Among the lines of the entries below, count those containing the word "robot" and answer with the number only.

- - - - - - -

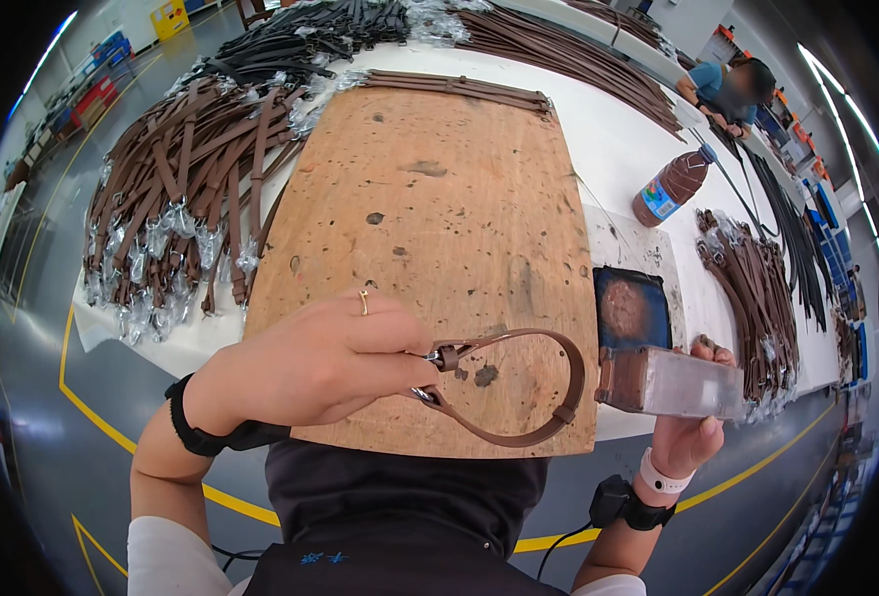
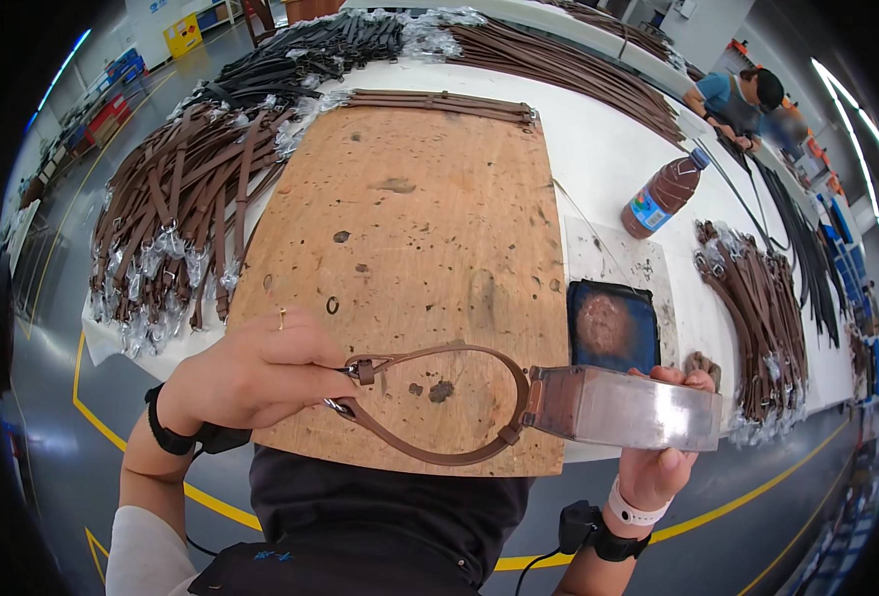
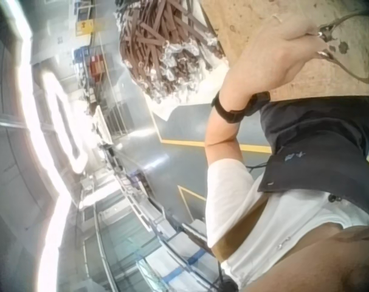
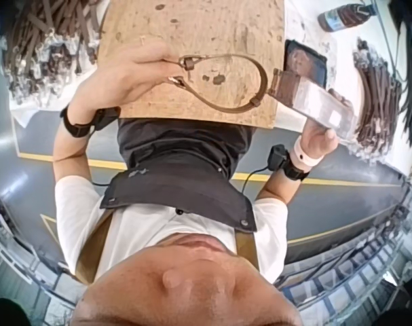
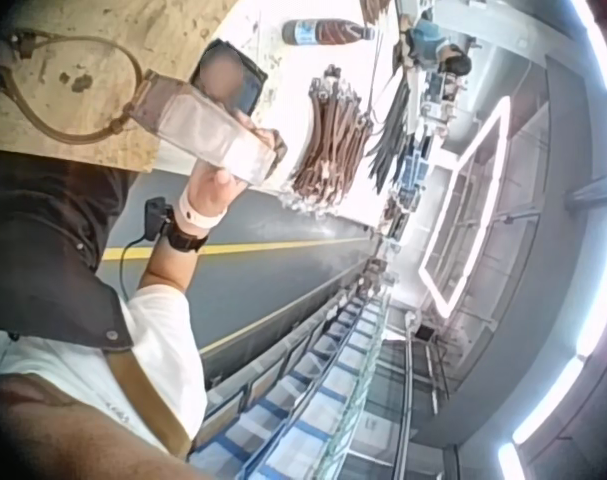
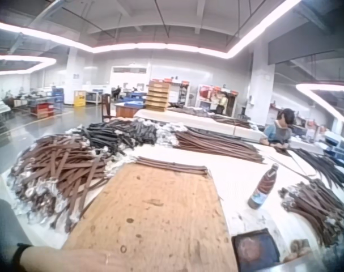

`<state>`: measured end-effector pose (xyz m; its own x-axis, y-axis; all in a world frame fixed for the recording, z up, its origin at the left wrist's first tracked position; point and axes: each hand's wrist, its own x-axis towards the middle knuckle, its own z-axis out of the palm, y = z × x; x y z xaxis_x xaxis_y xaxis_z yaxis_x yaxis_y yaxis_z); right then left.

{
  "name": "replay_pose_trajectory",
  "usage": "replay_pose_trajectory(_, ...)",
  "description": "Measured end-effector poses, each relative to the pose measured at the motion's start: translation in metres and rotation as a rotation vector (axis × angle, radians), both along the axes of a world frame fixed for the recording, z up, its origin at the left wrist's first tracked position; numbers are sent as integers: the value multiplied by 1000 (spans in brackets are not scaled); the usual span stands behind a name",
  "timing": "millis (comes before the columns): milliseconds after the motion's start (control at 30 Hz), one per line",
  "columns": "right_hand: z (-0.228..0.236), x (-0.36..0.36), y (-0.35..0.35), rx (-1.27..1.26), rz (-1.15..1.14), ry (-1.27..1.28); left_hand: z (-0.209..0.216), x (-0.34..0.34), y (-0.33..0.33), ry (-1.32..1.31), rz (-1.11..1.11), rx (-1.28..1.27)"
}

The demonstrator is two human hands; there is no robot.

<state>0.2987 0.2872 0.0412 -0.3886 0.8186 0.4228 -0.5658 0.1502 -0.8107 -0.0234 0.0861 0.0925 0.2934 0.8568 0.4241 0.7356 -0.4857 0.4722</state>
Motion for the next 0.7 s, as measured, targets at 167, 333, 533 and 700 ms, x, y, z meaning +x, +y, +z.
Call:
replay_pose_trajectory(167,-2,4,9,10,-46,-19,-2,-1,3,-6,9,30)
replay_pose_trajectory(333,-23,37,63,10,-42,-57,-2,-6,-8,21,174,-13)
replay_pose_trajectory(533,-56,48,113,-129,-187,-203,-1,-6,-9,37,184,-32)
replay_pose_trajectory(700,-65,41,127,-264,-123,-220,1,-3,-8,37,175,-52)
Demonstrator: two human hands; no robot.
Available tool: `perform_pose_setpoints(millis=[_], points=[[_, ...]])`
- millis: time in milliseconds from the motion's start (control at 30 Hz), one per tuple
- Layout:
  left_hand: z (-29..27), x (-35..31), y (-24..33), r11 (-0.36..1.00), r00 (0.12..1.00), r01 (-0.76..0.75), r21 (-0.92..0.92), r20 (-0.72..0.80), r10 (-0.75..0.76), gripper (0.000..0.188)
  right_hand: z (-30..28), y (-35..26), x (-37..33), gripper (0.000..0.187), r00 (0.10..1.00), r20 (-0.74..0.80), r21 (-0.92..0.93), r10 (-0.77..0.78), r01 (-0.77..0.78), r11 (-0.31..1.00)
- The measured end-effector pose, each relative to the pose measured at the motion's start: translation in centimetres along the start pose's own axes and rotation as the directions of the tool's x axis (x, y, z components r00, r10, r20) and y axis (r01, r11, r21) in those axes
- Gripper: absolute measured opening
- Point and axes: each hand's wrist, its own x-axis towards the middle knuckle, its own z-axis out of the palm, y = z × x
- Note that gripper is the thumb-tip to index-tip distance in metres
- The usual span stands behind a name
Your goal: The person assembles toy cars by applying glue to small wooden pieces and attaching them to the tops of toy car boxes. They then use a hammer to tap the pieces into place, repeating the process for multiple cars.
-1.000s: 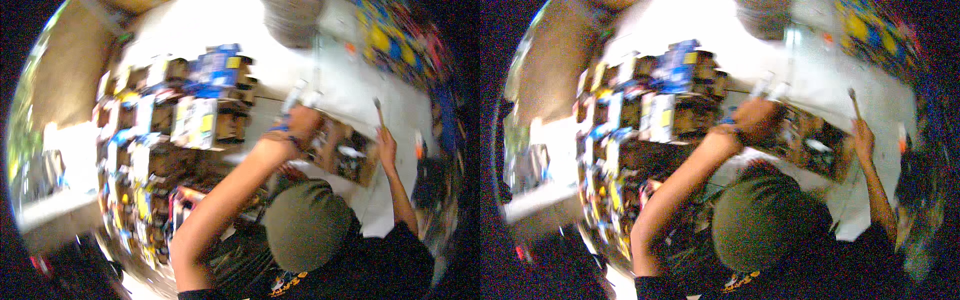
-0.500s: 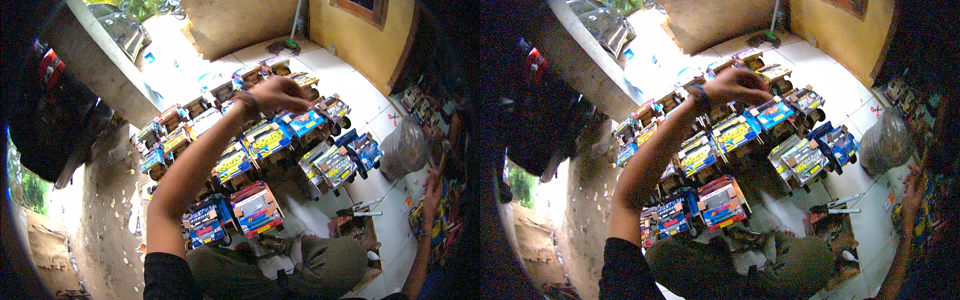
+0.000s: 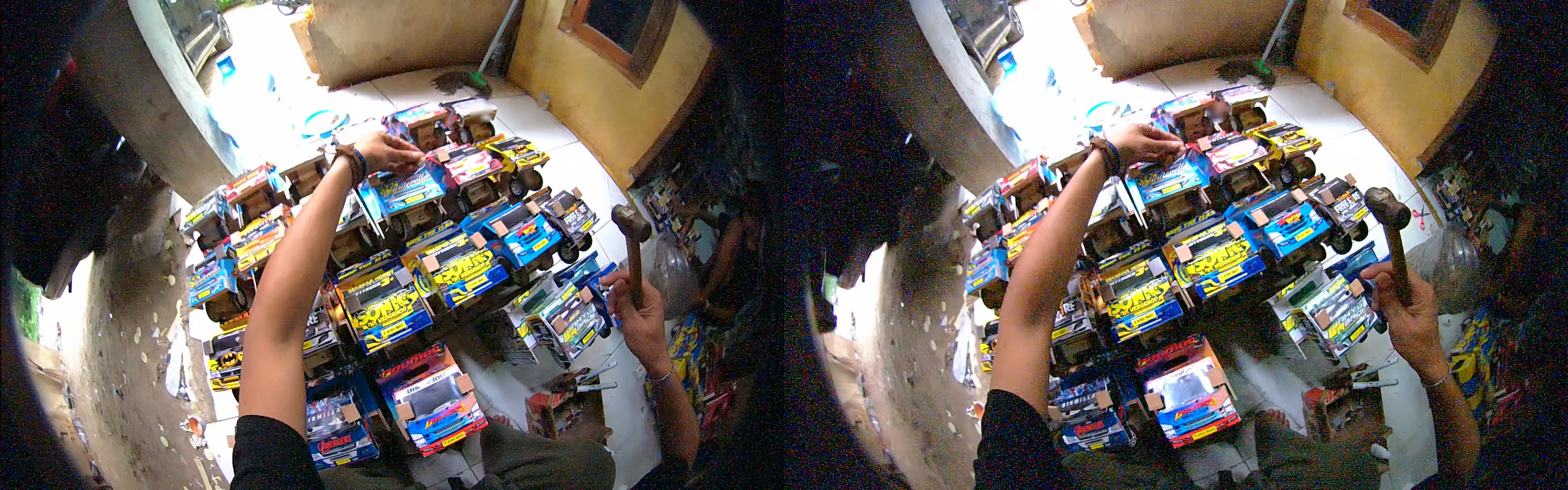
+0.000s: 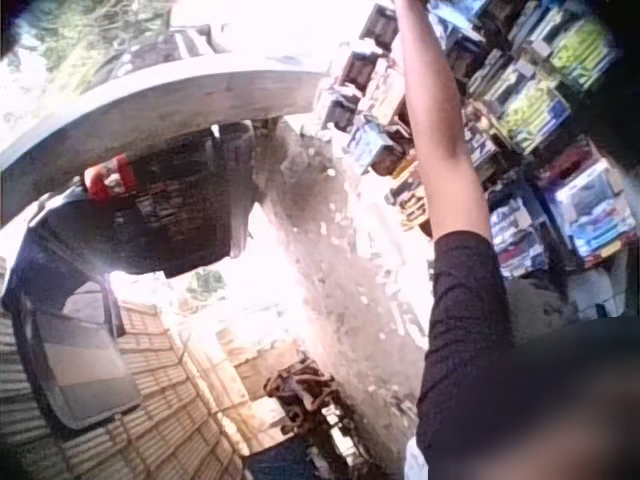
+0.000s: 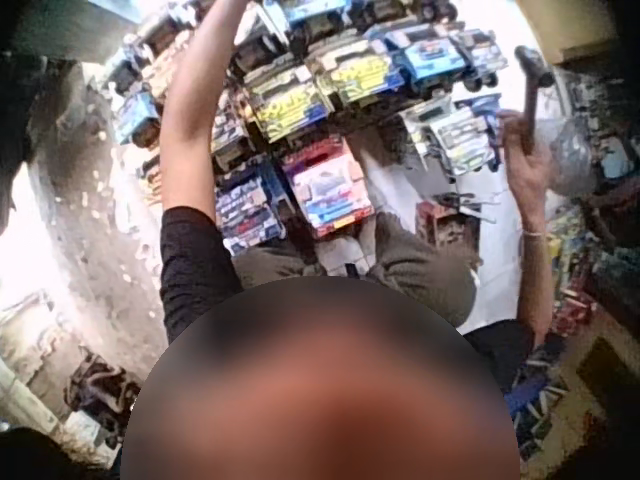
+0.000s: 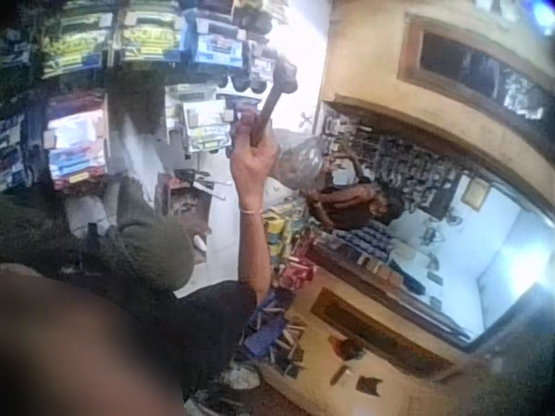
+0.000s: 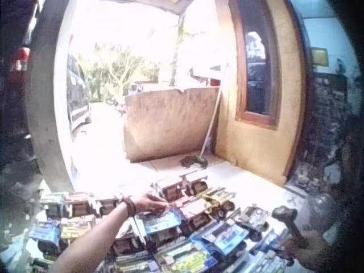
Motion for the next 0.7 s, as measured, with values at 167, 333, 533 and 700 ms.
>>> perform_pose_setpoints(millis=[167, 333, 533, 700], points=[[-0.3, 1.0, -1.3, 0.999, 1.000, -0.024, 0.049, 0.020, 0.023, 0.031, 3.1, -0.3, 2.7, 0.025, 0.996, 0.084, 0.031, 0.002, -0.005, 1.000], [-0.5, 1.6, -2.0, 0.982, 0.999, -0.040, 0.186, 0.006, 0.040, 0.037, 5.5, -1.4, 4.5, 0.023, 0.986, 0.163, 0.055, 0.025, -0.035, 0.998], [-0.5, 1.5, -1.7, 0.966, 1.000, 0.002, 0.260, -0.021, 0.004, 0.037, 7.4, -2.9, 6.3, 0.028, 0.981, 0.195, -0.011, 0.011, -0.009, 1.000], [-0.4, 1.3, -1.7, 0.973, 1.000, -0.007, 0.229, -0.012, 0.010, 0.038, 8.4, -3.8, 8.1, 0.033, 0.969, 0.246, -0.013, -0.020, 0.024, 1.000]])
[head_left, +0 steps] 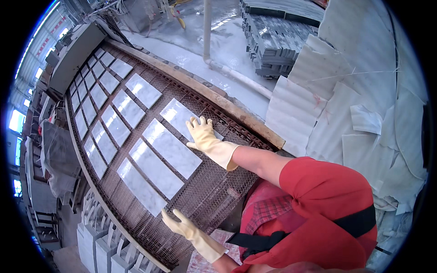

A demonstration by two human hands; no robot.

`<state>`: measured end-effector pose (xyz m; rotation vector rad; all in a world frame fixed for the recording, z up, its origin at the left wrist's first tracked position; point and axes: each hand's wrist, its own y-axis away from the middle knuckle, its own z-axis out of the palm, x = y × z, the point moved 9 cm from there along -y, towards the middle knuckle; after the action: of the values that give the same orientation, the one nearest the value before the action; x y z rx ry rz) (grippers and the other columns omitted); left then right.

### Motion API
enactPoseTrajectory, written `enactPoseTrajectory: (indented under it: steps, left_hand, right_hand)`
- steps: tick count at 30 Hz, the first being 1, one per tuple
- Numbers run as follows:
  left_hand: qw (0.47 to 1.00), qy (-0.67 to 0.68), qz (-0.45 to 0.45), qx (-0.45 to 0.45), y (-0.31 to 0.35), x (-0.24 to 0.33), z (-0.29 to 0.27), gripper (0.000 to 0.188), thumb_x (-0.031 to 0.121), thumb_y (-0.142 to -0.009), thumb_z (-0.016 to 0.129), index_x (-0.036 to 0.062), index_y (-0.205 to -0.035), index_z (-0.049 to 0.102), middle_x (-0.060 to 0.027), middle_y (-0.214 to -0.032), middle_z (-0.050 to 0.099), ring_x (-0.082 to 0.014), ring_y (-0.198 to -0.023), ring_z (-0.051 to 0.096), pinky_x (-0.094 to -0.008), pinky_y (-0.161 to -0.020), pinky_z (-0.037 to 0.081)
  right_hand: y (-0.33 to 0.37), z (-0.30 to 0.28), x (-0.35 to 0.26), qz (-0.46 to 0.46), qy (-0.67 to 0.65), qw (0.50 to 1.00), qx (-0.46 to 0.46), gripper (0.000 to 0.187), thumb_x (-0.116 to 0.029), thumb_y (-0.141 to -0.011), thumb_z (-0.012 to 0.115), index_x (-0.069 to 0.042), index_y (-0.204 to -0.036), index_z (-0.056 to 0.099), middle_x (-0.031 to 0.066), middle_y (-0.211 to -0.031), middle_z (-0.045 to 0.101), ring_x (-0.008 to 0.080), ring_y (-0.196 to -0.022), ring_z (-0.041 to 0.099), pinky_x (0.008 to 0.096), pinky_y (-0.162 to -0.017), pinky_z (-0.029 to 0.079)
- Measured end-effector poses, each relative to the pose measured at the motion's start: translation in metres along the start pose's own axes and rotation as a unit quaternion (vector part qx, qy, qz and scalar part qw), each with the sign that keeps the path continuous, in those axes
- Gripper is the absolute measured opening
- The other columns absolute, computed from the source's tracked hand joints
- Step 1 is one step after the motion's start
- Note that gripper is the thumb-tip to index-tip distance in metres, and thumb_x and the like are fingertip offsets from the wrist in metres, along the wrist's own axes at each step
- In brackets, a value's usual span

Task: The person repeatedly picks up rectangular white tiles from a stack and places them one by one onto a metal mesh rack. The person also briefly moves a red plastic stool out of the way before resuming tile placement.

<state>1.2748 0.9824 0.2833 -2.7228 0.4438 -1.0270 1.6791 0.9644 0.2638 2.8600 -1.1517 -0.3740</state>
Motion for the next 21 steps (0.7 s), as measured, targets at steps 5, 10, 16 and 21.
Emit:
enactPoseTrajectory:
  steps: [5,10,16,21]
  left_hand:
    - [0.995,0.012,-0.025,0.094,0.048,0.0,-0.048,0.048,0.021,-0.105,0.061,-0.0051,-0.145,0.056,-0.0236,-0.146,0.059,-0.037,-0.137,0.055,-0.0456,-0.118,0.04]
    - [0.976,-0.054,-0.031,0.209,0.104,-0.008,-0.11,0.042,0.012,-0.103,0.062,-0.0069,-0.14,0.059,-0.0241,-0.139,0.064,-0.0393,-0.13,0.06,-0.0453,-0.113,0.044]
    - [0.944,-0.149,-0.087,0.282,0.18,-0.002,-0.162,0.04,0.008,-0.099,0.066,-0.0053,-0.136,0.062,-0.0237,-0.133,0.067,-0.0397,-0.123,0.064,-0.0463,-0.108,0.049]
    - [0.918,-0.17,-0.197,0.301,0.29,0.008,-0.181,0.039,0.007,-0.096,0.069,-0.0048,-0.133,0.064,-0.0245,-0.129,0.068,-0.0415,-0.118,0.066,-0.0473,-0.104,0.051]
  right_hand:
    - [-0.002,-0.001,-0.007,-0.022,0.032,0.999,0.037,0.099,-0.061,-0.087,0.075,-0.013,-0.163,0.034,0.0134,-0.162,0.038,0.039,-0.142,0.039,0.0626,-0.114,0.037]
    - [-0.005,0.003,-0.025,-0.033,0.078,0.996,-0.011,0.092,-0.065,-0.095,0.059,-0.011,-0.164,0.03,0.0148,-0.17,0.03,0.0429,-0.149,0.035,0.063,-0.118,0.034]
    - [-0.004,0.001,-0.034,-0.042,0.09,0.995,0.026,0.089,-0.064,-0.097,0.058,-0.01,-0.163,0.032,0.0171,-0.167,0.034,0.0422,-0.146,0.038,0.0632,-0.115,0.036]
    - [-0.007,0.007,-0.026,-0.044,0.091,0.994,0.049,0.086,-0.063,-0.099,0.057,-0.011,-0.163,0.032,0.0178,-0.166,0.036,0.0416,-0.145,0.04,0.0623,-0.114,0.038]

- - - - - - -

§ **Response to the task**
3